Each record should appear again in the response exactly as it does in the original.

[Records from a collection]
· · · ·

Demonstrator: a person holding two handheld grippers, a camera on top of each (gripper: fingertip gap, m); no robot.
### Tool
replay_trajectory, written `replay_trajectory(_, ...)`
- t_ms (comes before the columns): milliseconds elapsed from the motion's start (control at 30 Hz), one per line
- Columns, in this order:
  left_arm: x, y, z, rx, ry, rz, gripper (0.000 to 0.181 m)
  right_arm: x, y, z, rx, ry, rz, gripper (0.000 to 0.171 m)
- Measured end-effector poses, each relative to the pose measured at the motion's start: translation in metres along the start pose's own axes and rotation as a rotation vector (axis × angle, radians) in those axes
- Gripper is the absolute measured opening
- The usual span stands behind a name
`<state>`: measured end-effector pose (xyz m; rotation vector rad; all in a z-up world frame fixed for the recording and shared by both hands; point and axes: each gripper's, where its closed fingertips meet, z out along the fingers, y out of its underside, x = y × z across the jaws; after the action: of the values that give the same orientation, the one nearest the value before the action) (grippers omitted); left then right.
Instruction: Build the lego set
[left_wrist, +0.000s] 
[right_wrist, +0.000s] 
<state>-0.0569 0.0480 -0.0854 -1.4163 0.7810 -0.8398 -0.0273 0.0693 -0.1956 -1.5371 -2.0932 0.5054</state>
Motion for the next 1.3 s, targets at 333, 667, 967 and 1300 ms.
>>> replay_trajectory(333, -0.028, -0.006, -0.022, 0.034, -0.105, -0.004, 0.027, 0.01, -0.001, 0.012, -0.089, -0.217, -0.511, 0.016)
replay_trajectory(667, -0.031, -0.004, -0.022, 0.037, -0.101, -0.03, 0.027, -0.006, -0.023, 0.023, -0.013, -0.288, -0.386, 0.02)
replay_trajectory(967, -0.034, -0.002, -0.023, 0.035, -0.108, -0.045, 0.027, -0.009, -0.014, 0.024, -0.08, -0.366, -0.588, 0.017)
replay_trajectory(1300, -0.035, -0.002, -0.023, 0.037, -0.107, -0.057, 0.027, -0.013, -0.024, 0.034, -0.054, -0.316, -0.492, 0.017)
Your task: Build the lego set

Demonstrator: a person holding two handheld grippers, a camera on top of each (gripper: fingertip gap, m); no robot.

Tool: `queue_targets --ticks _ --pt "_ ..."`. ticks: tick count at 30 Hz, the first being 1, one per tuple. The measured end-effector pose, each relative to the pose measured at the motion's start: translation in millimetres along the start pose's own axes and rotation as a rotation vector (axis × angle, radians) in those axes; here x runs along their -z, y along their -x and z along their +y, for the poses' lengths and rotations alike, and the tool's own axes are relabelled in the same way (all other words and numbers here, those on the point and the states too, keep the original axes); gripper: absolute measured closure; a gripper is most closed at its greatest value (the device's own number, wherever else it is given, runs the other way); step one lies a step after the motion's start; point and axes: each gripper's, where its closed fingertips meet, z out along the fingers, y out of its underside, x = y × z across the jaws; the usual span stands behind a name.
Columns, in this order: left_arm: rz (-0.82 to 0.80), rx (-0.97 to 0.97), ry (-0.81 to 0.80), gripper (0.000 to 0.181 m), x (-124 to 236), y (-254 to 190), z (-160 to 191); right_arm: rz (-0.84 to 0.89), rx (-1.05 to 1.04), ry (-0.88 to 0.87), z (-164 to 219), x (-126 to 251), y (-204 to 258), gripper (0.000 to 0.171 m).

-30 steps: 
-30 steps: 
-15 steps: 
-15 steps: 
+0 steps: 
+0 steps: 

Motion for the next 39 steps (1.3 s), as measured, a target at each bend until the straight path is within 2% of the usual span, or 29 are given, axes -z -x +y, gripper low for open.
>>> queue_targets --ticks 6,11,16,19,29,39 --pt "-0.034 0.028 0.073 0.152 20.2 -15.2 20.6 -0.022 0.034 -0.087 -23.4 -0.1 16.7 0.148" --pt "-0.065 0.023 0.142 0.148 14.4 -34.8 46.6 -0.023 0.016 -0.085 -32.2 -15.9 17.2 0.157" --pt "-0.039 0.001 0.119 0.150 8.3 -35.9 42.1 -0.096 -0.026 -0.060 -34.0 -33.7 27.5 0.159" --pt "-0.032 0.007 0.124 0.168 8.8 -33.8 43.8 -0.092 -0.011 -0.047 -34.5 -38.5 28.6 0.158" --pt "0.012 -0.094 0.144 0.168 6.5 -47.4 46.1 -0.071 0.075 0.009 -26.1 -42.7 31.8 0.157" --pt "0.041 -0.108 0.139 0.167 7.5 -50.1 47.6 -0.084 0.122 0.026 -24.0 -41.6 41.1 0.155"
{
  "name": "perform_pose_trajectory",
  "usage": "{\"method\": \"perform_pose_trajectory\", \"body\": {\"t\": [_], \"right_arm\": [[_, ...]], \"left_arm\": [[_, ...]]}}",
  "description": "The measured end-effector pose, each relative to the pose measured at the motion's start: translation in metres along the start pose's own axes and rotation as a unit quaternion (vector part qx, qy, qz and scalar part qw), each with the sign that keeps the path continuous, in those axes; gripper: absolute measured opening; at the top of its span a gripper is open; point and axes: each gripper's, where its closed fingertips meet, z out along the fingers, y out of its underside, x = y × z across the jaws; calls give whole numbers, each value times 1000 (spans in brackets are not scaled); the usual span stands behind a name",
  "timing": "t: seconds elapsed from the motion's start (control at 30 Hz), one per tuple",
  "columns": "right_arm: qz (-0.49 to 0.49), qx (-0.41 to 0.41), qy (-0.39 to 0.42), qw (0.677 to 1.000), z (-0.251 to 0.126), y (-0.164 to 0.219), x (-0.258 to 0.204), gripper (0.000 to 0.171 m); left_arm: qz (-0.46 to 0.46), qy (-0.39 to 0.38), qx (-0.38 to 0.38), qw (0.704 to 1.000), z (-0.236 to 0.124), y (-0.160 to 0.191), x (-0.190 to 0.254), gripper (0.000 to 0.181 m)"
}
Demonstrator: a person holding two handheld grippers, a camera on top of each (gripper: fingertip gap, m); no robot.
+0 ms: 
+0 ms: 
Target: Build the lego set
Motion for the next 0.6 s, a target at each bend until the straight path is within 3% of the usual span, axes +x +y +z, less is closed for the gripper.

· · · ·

* [Written solution]:
Demonstrator: a person holding two handheld grippers, a camera on top of each (gripper: fingertip gap, m); no robot.
### Tool
replay_trajectory, written `replay_trajectory(_, ...)`
- t_ms (comes before the columns): milliseconds elapsed from the motion's start (control at 30 Hz), one per line
- Columns, in this order:
  left_arm: x, y, z, rx, ry, rz, gripper (0.000 to 0.181 m)
  right_arm: x, y, z, rx, ry, rz, gripper (0.000 to 0.171 m)
- Measured end-effector poses, each relative to the pose measured at the motion's start: translation in metres along the start pose's own axes and rotation as a rotation vector (axis × angle, radians) in those axes
- Gripper is the absolute measured opening
- The usual span stands behind a name
`<state>`: measured end-effector pose (xyz m; rotation vector rad; all in a z-up world frame fixed for the recording and shared by both hands; point and axes: each gripper's, where its closed fingertips meet, z out along the fingers, y out of its underside, x = y × z across the jaws; after the action: of the values that give the same orientation, the one nearest the value before the action) (grippers omitted); left then right.
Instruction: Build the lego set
[left_wrist, +0.000s] 
[right_wrist, +0.000s] 
<state>-0.0569 0.0480 -0.0854 -1.4163 0.7810 -0.8398 -0.0273 0.0693 -0.1956 -1.5371 -2.0932 0.5054</state>
Motion for the next 1.3 s, targets at 333, 667, 967 and 1300 ms.
>>> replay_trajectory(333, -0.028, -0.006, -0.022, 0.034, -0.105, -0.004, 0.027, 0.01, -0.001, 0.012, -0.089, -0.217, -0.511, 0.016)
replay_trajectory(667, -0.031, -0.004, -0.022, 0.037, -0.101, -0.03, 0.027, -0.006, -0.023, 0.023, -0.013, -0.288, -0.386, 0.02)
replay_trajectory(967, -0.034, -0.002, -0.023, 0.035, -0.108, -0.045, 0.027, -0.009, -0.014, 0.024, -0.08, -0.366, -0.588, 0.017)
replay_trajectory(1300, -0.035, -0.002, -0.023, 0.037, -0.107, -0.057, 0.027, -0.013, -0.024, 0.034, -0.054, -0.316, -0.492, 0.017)
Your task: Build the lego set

Demonstrator: a person holding two handheld grippers, a camera on top of each (gripper: fingertip gap, m); no robot.

Tool: `queue_targets --ticks _ --pt "_ ..."`. ticks: tick count at 30 Hz, the first being 1, one per tuple. The measured end-effector pose, each relative to the pose measured at the motion's start: translation in millimetres along the start pose's own axes and rotation as a rotation vector (axis × angle, radians) in those axes; here x runs along their -z, y along their -x and z along their +y, for the poses' lengths and rotations alike, and the tool's own axes are relabelled in the same way (all other words and numbers here, those on the point and the states too, keep the original axes); gripper: absolute measured closure; a gripper is most closed at its greatest value (the device's own number, wherever else it is given, runs the other way); step one lies a step after the motion's start; point and axes: each gripper's, where its closed fingertips meet, z out along the fingers, y out of its underside, x = y × z across the jaws; the usual span stands behind a name.
Columns, in this order: left_arm: rz (-0.82 to 0.80), rx (-0.97 to 0.97), ry (-0.81 to 0.80), gripper (0.000 to 0.181 m), x (-124 to 236), y (-254 to 190), z (-160 to 191); right_arm: rz (-0.84 to 0.89), rx (-1.05 to 1.04), ry (-0.88 to 0.87), z (-164 to 219), x (-126 to 251), y (-204 to 258), gripper (0.000 to 0.171 m).

-30 steps: 
-30 steps: 
-15 steps: 
-15 steps: 
+0 steps: 
+0 steps: 

Motion for the next 39 steps (1.3 s), as measured, a target at each bend until the straight path is within 2% of the usual span, or 29 are given, axes -z -x +y, gripper low for open.
>>> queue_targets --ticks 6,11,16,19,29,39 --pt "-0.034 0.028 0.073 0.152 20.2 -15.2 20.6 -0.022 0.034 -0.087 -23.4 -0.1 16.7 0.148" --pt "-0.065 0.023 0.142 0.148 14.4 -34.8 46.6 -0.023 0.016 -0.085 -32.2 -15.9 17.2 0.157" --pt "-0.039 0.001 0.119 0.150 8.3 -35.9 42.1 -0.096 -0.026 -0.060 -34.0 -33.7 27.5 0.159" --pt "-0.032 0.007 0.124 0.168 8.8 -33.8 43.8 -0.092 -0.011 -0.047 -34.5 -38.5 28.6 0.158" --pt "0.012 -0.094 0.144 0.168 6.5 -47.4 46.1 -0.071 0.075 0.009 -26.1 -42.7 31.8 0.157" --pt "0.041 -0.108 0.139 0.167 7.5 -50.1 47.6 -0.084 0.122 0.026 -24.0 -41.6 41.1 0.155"
{
  "name": "perform_pose_trajectory",
  "usage": "{\"method\": \"perform_pose_trajectory\", \"body\": {\"t\": [_], \"right_arm\": [[_, ...]], \"left_arm\": [[_, ...]]}}",
  "description": "The measured end-effector pose, each relative to the pose measured at the motion's start: translation in metres along the start pose's own axes and rotation as a unit quaternion (vector part qx, qy, qz and scalar part qw), each with the sign that keeps the path continuous, in those axes; gripper: absolute measured opening; at the top of its span a gripper is open; point and axes: each gripper's, where its closed fingertips meet, z out along the fingers, y out of its underside, x = y × z across the jaws; calls give whole numbers, each value times 1000 (spans in brackets are not scaled); the usual span stands behind a name",
  "timing": "t: seconds elapsed from the motion's start (control at 30 Hz), one per tuple",
  "columns": "right_arm: qz (-0.49 to 0.49), qx (-0.41 to 0.41), qy (-0.39 to 0.42), qw (0.677 to 1.000), z (-0.251 to 0.126), y (-0.164 to 0.219), x (-0.258 to 0.204), gripper (0.000 to 0.171 m); left_arm: qz (-0.46 to 0.46), qy (-0.39 to 0.38), qx (-0.38 to 0.38), qw (0.704 to 1.000), z (-0.236 to 0.124), y (-0.160 to 0.191), x (-0.190 to 0.254), gripper (0.000 to 0.181 m)"
}
Demonstrator: a person holding two handheld grippers, a camera on top of each (gripper: fingertip gap, m); no robot.
+0 ms: 
+0 ms: 
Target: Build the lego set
Motion for the next 0.6 s, a target at each bend until the straight path is within 3% of the usual span, axes +x +y +z, less is closed for the gripper.

Nothing further is required of the output.